-- PROBLEM --
Show the lines below where "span" occurs.

━━ COLLECTED DATA ━━

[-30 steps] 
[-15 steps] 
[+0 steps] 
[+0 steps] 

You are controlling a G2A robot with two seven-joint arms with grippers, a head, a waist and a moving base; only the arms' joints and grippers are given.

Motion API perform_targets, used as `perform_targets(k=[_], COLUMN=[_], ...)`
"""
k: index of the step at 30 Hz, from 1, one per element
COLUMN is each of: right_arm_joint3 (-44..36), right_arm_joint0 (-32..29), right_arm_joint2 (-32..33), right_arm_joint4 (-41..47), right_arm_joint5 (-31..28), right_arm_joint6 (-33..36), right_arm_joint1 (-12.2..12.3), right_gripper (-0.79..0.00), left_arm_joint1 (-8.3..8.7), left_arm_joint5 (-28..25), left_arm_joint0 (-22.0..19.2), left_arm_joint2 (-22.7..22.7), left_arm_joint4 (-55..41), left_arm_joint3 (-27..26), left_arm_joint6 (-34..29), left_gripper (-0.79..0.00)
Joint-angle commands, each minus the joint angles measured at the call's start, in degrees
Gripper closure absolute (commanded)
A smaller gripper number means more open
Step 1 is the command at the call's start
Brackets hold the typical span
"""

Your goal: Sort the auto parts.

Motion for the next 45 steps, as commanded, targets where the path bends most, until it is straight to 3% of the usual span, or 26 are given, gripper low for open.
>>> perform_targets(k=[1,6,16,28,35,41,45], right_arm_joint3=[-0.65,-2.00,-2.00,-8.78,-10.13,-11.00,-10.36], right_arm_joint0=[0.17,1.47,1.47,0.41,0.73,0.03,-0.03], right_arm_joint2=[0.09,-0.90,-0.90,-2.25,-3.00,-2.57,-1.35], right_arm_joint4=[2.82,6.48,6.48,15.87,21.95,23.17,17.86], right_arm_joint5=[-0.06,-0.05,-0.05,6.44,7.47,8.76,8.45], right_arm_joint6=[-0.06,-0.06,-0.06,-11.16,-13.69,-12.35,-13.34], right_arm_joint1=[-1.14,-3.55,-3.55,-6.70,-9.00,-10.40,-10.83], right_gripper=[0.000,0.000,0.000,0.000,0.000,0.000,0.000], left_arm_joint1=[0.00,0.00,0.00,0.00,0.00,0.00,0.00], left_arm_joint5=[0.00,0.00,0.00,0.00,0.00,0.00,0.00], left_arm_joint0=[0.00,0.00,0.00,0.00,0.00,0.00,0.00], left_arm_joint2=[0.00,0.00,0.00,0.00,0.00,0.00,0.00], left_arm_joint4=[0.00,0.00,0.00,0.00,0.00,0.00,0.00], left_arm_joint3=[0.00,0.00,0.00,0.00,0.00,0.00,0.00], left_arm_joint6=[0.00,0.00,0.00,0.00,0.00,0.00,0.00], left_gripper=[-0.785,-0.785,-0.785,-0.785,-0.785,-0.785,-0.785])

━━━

-- REPLY --
Brackets hold the typical span
Motion for the next 45 steps, as commanded, targets where the path bends most, until it is straight to 3% of the usual span, or 26 are given, gripper low for open.

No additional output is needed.